# Assignment
Word for word, restate the lines of the data below between those holding "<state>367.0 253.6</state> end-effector" and "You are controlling", inclusive; pictures do not belong in the copy.

[Records from a data collection]
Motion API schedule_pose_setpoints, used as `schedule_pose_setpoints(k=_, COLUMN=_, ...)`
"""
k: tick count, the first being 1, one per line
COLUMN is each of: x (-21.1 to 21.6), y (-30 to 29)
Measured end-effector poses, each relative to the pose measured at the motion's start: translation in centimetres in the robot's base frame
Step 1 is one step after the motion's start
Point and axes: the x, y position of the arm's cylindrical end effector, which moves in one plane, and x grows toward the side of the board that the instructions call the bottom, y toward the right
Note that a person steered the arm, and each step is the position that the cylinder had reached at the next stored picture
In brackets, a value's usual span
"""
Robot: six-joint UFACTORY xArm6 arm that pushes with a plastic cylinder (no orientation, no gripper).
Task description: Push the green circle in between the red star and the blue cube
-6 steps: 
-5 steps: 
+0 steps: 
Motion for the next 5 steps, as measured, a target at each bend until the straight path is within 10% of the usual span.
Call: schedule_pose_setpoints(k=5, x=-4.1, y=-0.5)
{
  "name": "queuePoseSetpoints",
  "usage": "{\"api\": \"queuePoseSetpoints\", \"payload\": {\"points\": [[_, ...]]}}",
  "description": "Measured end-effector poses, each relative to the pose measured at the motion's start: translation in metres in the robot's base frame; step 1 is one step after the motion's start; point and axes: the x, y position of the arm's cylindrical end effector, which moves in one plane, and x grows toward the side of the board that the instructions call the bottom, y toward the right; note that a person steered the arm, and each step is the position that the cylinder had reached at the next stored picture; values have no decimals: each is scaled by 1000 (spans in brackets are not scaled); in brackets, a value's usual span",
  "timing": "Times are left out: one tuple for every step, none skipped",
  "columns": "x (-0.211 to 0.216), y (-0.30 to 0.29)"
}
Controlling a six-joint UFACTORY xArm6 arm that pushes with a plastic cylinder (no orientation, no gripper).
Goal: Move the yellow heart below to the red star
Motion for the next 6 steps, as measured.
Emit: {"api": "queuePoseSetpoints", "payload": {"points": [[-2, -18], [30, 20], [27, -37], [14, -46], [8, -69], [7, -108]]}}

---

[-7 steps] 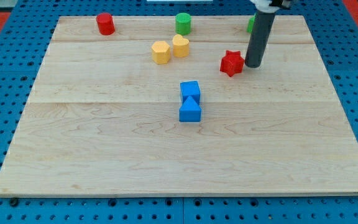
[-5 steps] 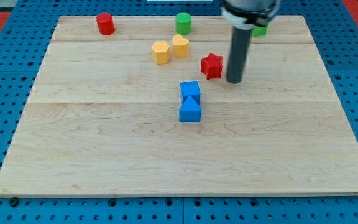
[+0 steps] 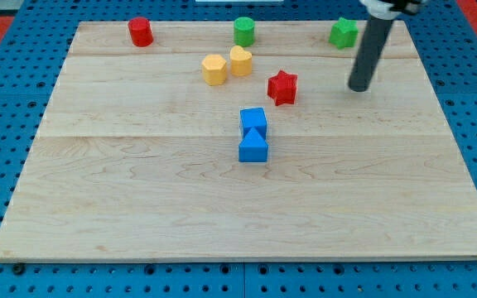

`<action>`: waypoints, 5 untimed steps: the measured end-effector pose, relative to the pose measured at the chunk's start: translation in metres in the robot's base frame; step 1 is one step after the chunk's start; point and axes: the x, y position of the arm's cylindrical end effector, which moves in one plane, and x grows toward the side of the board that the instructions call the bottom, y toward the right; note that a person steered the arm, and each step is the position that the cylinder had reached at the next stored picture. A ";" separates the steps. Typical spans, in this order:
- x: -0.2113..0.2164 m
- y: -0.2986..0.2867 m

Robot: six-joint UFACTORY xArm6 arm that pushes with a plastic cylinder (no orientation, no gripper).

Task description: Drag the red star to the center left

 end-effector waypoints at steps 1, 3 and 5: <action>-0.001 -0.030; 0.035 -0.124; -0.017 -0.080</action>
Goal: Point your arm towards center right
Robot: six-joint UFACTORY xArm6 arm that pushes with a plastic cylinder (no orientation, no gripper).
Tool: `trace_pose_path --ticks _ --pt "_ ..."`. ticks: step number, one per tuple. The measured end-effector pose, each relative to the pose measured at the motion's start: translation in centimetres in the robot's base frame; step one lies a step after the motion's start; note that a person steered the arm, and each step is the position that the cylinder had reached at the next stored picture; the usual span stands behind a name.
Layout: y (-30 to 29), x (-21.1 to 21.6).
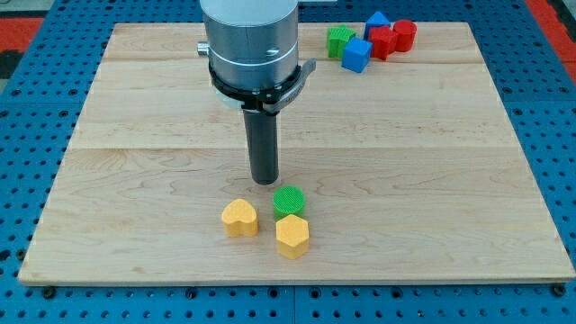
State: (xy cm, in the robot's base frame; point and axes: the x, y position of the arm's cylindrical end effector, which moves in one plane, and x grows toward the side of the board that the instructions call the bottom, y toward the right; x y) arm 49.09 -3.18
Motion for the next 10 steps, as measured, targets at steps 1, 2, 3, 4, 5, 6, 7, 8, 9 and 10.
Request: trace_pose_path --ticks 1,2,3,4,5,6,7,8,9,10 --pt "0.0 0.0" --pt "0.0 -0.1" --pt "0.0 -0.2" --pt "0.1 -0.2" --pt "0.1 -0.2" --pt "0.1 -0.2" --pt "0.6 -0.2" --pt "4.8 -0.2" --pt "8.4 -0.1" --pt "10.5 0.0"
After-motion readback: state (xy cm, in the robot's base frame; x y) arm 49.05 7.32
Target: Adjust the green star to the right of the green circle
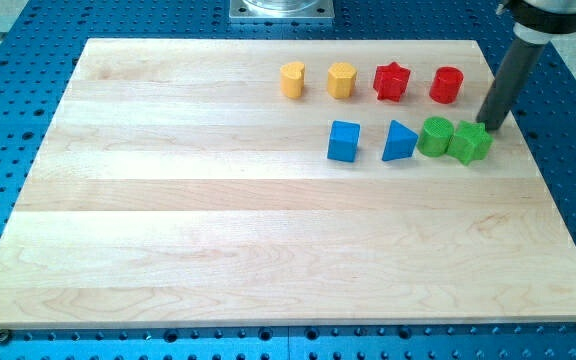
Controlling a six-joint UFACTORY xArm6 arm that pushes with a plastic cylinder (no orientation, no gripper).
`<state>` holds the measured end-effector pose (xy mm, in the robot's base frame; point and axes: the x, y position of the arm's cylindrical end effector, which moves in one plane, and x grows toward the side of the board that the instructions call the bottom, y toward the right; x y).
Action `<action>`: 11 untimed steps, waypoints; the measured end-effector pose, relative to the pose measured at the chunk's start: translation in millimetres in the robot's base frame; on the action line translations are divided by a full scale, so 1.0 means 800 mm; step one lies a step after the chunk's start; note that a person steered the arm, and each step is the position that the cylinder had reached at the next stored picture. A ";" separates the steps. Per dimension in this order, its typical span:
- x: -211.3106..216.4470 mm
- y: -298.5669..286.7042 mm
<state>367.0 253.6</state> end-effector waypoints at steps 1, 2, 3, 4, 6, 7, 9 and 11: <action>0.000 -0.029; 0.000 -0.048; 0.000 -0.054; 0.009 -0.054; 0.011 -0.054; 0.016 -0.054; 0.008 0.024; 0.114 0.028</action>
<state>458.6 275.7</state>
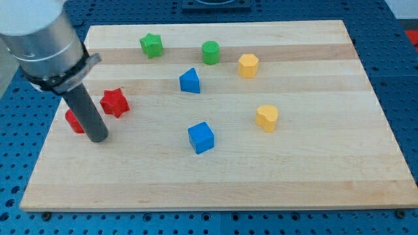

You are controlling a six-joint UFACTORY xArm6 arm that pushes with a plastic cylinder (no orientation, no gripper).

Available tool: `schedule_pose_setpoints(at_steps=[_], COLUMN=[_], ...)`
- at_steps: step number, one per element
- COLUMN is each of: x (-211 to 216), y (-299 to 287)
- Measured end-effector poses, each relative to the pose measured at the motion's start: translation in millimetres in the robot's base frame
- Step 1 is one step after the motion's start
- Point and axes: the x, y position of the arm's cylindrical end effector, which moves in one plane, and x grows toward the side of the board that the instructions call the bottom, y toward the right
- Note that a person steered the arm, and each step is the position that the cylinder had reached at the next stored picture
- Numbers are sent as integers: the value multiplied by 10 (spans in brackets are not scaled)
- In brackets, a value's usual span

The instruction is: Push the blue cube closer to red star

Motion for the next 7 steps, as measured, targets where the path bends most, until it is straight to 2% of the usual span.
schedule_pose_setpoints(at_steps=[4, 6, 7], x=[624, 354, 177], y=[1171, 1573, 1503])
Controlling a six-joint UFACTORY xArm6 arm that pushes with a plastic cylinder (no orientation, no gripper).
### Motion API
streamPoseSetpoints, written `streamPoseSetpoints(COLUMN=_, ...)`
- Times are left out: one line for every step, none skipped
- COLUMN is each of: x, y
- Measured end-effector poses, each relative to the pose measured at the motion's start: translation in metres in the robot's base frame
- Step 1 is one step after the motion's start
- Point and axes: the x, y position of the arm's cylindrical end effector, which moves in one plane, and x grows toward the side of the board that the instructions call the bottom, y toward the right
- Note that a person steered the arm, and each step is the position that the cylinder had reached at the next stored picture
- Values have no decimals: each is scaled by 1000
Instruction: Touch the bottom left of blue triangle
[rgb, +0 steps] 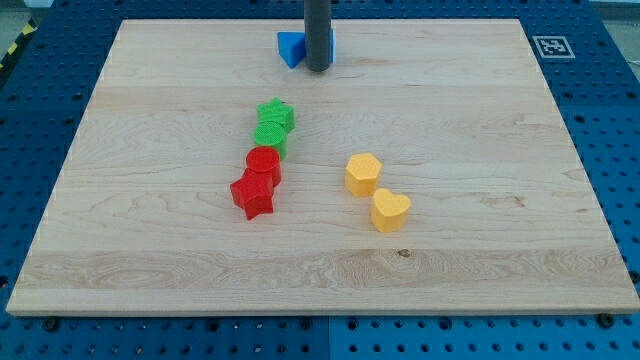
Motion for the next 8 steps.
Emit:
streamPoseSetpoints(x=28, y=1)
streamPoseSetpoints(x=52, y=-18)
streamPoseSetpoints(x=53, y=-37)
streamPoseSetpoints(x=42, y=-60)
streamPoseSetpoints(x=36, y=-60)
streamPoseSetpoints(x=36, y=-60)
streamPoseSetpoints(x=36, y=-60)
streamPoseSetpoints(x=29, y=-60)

# Solved exercise
<state>367.0 253.6</state> end-effector waypoints at steps 1, 2, 3, 4, 6, 7, 9 and 11: <action>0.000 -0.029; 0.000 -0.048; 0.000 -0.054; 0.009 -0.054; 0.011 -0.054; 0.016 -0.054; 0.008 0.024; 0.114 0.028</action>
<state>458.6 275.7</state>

You are controlling a six-joint UFACTORY xArm6 arm that pushes with a plastic cylinder (no orientation, no gripper).

There is nothing further to the answer.